» **ABOUT THIS EXERCISE**: Print the listing in full, exactly as it stands.
=======
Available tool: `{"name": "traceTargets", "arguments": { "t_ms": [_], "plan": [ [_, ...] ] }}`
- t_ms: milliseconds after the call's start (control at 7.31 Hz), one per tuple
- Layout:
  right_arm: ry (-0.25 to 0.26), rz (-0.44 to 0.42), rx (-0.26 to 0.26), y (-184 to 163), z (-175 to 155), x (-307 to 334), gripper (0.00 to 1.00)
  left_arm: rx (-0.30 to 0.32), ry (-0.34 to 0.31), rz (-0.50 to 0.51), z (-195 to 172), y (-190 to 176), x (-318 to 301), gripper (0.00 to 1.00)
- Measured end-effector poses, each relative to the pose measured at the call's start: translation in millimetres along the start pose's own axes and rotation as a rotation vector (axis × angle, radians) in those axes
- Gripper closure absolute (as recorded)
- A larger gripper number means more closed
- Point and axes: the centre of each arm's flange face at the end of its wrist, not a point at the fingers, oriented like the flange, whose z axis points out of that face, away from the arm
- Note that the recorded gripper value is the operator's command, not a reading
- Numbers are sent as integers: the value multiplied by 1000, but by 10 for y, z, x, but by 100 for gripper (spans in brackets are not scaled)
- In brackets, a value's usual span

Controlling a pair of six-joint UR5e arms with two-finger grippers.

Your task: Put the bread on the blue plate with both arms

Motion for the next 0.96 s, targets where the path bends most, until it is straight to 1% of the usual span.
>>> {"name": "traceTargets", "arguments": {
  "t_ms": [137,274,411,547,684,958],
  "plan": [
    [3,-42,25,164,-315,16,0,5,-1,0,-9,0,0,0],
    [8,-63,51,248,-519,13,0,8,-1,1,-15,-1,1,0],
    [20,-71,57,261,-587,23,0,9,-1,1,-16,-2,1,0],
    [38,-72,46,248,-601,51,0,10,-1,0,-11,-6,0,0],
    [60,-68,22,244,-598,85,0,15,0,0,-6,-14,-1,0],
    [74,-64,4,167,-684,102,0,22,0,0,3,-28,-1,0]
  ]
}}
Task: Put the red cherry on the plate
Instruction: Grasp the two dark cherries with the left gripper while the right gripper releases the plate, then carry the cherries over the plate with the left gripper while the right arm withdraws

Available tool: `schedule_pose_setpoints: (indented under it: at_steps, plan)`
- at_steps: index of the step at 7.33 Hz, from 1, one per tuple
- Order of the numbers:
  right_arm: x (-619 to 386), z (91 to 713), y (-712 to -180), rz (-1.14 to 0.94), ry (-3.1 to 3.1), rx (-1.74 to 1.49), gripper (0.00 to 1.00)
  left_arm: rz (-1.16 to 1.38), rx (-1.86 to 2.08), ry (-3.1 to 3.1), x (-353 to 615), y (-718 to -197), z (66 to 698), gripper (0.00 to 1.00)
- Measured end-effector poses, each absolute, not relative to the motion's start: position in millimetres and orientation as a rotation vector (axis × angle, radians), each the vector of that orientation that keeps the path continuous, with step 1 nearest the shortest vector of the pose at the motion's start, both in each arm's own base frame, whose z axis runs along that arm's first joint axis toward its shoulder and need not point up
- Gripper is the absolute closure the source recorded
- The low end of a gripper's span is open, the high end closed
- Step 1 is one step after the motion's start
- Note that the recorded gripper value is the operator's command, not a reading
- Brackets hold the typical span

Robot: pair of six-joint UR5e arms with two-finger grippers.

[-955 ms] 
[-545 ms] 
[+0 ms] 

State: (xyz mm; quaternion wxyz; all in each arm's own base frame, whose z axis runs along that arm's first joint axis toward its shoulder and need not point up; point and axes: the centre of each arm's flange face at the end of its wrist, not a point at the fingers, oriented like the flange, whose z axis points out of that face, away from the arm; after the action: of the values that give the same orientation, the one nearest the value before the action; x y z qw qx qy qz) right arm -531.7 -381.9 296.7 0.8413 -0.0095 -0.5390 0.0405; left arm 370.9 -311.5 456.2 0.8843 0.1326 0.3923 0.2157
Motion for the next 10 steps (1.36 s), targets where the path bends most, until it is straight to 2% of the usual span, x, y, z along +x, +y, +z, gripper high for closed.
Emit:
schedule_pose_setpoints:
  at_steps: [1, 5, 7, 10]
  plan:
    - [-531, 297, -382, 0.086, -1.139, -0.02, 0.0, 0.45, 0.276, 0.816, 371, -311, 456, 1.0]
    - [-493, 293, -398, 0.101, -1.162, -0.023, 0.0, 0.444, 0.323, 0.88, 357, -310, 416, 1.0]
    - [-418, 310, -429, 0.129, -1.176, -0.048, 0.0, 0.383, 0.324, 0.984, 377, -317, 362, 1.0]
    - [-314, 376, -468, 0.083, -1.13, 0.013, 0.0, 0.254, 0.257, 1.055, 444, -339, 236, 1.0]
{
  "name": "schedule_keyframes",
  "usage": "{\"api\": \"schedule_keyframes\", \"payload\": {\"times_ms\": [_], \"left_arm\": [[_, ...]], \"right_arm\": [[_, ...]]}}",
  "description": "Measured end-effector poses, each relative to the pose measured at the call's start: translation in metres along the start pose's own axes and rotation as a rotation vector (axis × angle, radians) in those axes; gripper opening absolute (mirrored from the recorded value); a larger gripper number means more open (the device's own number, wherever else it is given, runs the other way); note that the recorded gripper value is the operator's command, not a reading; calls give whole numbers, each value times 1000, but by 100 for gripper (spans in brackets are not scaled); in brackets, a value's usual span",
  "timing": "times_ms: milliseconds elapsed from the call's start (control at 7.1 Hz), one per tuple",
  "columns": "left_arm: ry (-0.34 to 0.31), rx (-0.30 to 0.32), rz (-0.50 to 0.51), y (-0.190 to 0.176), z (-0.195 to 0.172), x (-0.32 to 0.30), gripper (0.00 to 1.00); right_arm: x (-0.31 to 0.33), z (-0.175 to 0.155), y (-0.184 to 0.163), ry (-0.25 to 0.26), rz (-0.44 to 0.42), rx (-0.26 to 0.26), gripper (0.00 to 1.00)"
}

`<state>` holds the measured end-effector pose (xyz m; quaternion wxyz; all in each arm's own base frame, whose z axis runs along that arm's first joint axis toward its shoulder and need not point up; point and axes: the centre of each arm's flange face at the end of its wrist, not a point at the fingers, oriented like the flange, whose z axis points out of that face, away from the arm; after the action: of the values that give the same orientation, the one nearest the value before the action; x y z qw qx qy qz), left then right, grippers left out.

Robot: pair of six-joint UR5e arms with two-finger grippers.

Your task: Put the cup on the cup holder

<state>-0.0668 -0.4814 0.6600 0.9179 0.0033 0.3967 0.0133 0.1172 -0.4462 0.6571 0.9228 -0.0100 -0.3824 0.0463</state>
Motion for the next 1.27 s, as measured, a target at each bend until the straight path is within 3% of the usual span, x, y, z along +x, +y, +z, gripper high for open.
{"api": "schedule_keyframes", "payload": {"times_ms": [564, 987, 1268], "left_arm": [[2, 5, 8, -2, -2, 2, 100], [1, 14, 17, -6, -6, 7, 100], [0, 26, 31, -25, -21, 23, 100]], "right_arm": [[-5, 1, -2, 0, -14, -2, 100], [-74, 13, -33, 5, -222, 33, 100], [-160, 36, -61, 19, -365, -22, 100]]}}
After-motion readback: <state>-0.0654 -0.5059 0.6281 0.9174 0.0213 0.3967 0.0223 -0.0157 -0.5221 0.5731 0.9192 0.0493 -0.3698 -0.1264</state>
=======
» **ANSWER SECTION**:
Available tool: `{"name": "traceTargets", "arguments": { "t_ms": [_], "plan": [ [_, ...] ] }}`
- t_ms: milliseconds after the call's start (control at 7.31 Hz), one per tuple
- Layout:
  right_arm: ry (-0.25 to 0.26), rz (-0.44 to 0.42), rx (-0.26 to 0.26), y (-184 to 163), z (-175 to 155), x (-307 to 334), gripper (0.00 to 1.00)
  left_arm: rx (-0.30 to 0.32), ry (-0.34 to 0.31), rz (-0.50 to 0.51), z (-195 to 172), y (-190 to 176), x (-318 to 301), gripper (0.00 to 1.00)
- Measured end-effector poses, each relative to the pose measured at the call's start: translation in millimetres along the start pose's own axes and rotation as a rotation vector (axis × angle, radians) in those axes
- Gripper closure absolute (as recorded)
- A larger gripper number means more closed
- Point and axes: the centre of each arm's flange face at the end of its wrist, not a point at the fingers, oriented like the flange, whose z axis points out of that face, away from the arm
- Note that the recorded gripper value is the operator's command, not a reading
- Numbers are sent as integers: the value multiplied by 1000, but by 10 for y, z, x, but by 100 for gripper (spans in brackets are not scaled)
- In brackets, a value's usual span

Controlling a pair of six-joint UR5e arms with two-finger grippers.

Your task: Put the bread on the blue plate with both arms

Motion for the next 0.96 s, targets where the path bends most, until it is straight to 1% of the usual span.
>>> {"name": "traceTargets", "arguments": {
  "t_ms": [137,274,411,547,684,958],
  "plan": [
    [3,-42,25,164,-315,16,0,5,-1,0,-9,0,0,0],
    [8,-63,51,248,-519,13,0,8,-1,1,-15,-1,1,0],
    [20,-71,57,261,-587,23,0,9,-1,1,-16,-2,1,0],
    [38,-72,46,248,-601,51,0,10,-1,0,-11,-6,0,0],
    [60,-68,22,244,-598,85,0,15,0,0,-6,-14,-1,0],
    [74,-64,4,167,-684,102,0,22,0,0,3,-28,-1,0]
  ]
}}
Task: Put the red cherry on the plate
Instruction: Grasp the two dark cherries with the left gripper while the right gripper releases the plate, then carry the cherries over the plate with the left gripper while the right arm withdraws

Available tool: `schedule_pose_setpoints: (indented under it: at_steps, plan)`
- at_steps: index of the step at 7.33 Hz, from 1, one per tuple
- Order of the numbers:
  right_arm: x (-619 to 386), z (91 to 713), y (-712 to -180), rz (-1.14 to 0.94), ry (-3.1 to 3.1), rx (-1.74 to 1.49), gripper (0.00 to 1.00)
  left_arm: rz (-1.16 to 1.38), rx (-1.86 to 2.08), ry (-3.1 to 3.1), x (-353 to 615), y (-718 to -197), z (66 to 698), gripper (0.00 to 1.00)
- Measured end-effector poses, each absolute, not relative to the motion's start: position in millimetres and orientation as a rotation vector (axis × angle, radians), each the vector of that orientation that keeps the path continuous, with step 1 nearest the shortest vector of the pose at the motion's start, both in each arm's own base frame, whose z axis runs along that arm's first joint axis toward its shoulder and need not point up
- Gripper is the absolute closure the source recorded
- The low end of a gripper's span is open, the high end closed
- Step 1 is one step after the motion's start
- Note that the recorded gripper value is the operator's command, not a reading
- Brackets hold the typical span

Robot: pair of six-joint UR5e arms with two-finger grippers.

[-955 ms] 
[-545 ms] 
[+0 ms] 

State: (xyz mm; quaternion wxyz; all in each arm's own base frame, whose z axis runs along that arm's first joint axis toward its shoulder and need not point up; point and axes: the centre of each arm's flange face at the end of its wrist, not a point at the fingers, oriented like the flange, whose z axis points out of that face, away from the arm; after the action: of the values that give the same orientation, the one nearest the value before the action; x y z qw qx qy qz) right arm -531.7 -381.9 296.7 0.8413 -0.0095 -0.5390 0.0405; left arm 370.9 -311.5 456.2 0.8843 0.1326 0.3923 0.2157
Motion for the next 10 steps (1.36 s), targets where the path bends most, until it is straight to 2% of the usual span, x, y, z along +x, +y, +z, gripper high for closed.
Emit:
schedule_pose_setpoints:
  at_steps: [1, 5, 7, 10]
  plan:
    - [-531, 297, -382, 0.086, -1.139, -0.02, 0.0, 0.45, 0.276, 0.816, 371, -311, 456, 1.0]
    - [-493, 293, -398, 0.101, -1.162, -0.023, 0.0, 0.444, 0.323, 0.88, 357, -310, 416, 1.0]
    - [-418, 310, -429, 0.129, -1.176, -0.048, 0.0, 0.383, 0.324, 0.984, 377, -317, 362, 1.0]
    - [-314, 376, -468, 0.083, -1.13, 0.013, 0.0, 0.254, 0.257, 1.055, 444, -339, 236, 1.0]
{
  "name": "schedule_keyframes",
  "usage": "{\"api\": \"schedule_keyframes\", \"payload\": {\"times_ms\": [_], \"left_arm\": [[_, ...]], \"right_arm\": [[_, ...]]}}",
  "description": "Measured end-effector poses, each relative to the pose measured at the call's start: translation in metres along the start pose's own axes and rotation as a rotation vector (axis × angle, radians) in those axes; gripper opening absolute (mirrored from the recorded value); a larger gripper number means more open (the device's own number, wherever else it is given, runs the other way); note that the recorded gripper value is the operator's command, not a reading; calls give whole numbers, each value times 1000, but by 100 for gripper (spans in brackets are not scaled); in brackets, a value's usual span",
  "timing": "times_ms: milliseconds elapsed from the call's start (control at 7.1 Hz), one per tuple",
  "columns": "left_arm: ry (-0.34 to 0.31), rx (-0.30 to 0.32), rz (-0.50 to 0.51), y (-0.190 to 0.176), z (-0.195 to 0.172), x (-0.32 to 0.30), gripper (0.00 to 1.00); right_arm: x (-0.31 to 0.33), z (-0.175 to 0.155), y (-0.184 to 0.163), ry (-0.25 to 0.26), rz (-0.44 to 0.42), rx (-0.26 to 0.26), gripper (0.00 to 1.00)"
}

`<state>` holds the measured end-effector pose (xyz m; quaternion wxyz; all in each arm's own base frame, whose z axis runs along that arm's first joint axis toward its shoulder and need not point up; point and axes: the centre of each arm's flange face at the end of its wrist, not a point at the fingers, oriented like the flange, whose z axis points out of that face, away from the arm; after the action: of the values that give the same orientation, the one nearest the value before the action; x y z qw qx qy qz), left then right, grippers left out.

Robot: pair of six-joint UR5e arms with two-finger grippers.

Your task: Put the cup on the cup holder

<state>-0.0668 -0.4814 0.6600 0.9179 0.0033 0.3967 0.0133 0.1172 -0.4462 0.6571 0.9228 -0.0100 -0.3824 0.0463</state>
Motion for the next 1.27 s, as measured, a target at each bend until the straight path is within 3% of the usual span, x, y, z along +x, +y, +z, gripper high for open.
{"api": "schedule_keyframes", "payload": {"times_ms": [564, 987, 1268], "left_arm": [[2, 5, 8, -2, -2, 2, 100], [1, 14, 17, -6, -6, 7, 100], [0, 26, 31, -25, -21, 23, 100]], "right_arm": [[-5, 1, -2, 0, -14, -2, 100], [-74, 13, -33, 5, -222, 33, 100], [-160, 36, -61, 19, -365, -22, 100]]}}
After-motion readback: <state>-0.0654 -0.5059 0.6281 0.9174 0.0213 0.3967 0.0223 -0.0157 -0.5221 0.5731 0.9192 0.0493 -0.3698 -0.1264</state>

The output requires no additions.